= Task to complete =
Please filter the data below down to the lines holding the string "clear".

= Supplied material =
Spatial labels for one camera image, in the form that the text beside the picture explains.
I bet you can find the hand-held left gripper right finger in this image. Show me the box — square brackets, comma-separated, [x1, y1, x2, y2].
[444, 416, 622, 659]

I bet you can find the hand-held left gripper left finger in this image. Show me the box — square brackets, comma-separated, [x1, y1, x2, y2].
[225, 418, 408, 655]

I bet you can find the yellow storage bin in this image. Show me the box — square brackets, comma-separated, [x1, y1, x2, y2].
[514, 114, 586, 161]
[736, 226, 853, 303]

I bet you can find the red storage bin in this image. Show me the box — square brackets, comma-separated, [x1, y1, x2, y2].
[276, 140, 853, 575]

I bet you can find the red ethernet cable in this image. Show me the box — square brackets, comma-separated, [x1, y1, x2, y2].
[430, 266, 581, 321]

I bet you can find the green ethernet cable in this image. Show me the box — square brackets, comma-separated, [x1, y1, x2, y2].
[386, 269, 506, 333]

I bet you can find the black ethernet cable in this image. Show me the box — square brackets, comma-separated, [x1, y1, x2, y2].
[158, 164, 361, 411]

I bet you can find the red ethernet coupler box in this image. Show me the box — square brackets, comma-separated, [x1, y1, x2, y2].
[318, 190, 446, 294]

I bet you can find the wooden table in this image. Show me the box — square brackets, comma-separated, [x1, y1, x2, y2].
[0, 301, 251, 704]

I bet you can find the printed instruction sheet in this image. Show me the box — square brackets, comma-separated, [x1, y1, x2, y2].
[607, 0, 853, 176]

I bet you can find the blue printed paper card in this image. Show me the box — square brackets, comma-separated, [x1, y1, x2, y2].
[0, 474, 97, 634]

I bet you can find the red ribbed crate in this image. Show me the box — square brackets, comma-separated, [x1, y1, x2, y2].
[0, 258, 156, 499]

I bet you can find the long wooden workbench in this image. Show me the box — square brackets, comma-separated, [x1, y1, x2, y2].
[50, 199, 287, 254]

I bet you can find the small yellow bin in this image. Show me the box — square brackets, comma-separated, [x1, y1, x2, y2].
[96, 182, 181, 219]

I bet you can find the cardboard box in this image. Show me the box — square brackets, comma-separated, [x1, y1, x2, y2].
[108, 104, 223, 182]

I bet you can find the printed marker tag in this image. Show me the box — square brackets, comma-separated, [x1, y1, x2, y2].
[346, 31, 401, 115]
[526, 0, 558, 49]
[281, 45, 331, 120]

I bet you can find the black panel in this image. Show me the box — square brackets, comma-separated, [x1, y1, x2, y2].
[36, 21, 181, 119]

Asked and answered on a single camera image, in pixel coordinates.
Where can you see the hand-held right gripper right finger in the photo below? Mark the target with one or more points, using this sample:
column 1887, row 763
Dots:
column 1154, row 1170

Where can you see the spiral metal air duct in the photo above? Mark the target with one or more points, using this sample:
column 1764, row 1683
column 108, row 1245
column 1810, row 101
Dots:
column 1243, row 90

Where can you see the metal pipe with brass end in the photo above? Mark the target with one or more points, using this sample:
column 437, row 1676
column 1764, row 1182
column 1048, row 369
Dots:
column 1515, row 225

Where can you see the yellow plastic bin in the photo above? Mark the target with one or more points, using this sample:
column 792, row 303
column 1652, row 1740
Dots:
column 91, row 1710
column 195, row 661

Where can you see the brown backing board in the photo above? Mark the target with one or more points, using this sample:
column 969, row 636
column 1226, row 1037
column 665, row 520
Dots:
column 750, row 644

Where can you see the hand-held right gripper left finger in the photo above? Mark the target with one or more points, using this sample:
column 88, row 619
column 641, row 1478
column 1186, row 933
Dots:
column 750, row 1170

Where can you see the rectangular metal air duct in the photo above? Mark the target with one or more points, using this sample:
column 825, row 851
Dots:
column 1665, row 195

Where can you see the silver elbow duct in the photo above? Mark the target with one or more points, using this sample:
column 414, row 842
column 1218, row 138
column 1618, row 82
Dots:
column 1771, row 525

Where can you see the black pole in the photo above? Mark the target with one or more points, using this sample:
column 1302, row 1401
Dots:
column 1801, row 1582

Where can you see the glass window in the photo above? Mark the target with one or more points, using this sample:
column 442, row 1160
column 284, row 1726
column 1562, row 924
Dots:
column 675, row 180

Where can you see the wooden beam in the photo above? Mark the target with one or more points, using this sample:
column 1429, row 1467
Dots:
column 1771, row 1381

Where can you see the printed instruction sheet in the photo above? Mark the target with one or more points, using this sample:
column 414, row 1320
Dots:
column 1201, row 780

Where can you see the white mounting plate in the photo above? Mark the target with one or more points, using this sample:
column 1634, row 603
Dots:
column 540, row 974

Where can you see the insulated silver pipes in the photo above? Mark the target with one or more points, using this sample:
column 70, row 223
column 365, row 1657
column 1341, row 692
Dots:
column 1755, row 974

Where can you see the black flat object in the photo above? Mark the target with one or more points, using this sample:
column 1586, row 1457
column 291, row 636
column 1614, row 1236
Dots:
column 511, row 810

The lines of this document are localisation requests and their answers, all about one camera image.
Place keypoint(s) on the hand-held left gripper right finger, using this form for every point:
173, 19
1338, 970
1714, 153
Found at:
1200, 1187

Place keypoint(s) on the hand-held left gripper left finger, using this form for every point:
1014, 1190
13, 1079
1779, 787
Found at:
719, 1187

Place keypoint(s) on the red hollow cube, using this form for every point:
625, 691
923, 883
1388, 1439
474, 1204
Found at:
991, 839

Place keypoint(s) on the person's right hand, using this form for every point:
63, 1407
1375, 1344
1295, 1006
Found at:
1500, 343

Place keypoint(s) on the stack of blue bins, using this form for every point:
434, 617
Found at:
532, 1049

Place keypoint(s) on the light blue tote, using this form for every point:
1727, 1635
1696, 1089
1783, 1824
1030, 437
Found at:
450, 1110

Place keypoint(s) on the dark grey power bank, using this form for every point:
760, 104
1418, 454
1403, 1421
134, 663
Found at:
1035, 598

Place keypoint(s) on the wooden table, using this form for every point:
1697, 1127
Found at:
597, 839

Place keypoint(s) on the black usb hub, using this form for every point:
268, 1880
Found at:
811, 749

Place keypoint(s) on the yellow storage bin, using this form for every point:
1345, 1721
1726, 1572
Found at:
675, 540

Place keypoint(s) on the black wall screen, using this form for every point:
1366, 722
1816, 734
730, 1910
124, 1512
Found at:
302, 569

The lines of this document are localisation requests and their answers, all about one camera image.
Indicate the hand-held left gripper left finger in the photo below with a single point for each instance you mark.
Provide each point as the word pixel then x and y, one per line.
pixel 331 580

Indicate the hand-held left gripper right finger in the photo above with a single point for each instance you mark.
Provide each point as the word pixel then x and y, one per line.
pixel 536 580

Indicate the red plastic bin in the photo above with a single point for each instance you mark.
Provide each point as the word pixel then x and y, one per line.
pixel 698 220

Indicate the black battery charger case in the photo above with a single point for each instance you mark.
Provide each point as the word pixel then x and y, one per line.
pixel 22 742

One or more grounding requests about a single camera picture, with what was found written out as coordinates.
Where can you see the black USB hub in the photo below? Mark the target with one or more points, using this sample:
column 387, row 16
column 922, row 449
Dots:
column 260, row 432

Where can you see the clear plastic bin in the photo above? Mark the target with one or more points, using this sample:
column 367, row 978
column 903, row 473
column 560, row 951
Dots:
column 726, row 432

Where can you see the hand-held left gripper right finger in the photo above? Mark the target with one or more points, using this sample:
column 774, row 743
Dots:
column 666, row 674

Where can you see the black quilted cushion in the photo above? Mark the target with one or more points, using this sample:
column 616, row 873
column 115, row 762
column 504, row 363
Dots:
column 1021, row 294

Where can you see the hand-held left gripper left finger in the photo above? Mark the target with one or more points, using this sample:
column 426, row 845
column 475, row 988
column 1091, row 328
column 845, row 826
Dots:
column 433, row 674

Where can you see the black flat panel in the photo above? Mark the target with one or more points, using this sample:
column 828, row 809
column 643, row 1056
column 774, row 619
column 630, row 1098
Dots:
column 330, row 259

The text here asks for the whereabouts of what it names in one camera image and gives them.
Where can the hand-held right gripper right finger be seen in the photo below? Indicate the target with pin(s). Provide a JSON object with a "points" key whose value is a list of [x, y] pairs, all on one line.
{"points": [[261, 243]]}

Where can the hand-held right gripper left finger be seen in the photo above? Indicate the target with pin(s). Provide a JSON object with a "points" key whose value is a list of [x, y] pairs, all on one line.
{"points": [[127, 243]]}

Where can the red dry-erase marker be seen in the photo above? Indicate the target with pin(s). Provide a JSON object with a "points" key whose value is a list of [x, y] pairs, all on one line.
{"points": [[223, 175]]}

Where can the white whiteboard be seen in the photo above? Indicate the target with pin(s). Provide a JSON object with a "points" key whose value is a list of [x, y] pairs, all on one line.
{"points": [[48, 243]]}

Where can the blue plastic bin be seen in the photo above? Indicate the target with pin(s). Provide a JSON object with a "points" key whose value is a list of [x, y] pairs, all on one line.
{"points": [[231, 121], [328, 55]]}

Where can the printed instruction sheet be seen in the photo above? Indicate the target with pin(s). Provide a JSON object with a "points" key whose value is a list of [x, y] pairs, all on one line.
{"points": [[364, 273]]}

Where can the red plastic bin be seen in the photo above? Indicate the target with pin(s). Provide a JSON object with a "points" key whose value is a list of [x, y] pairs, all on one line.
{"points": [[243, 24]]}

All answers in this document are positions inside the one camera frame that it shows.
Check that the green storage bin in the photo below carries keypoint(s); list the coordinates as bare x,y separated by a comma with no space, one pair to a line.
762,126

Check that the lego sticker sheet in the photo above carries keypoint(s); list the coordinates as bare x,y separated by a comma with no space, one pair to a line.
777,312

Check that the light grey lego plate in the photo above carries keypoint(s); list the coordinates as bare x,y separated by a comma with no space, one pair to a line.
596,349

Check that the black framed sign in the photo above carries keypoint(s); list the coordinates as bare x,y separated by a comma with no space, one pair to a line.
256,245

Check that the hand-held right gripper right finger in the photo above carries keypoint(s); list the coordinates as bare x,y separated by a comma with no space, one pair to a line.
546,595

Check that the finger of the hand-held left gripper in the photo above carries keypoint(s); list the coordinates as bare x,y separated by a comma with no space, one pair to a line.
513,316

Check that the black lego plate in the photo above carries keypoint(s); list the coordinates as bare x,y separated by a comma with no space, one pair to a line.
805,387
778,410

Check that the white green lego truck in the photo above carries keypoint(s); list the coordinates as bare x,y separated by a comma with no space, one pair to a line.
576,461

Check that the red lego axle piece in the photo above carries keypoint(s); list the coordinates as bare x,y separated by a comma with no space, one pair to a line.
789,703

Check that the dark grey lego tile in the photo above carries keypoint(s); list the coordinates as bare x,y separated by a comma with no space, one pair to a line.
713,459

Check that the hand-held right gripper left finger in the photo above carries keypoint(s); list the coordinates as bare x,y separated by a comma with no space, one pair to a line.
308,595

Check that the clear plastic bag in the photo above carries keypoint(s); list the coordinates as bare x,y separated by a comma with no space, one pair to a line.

= Written solution =
Where can you see the clear plastic bin in the photo above? Mark the target with one or more points, using this sample:
Check that the clear plastic bag in the photo above carries keypoint(s); list the coordinates as bare x,y separated by a comma with no space, one pair to a line.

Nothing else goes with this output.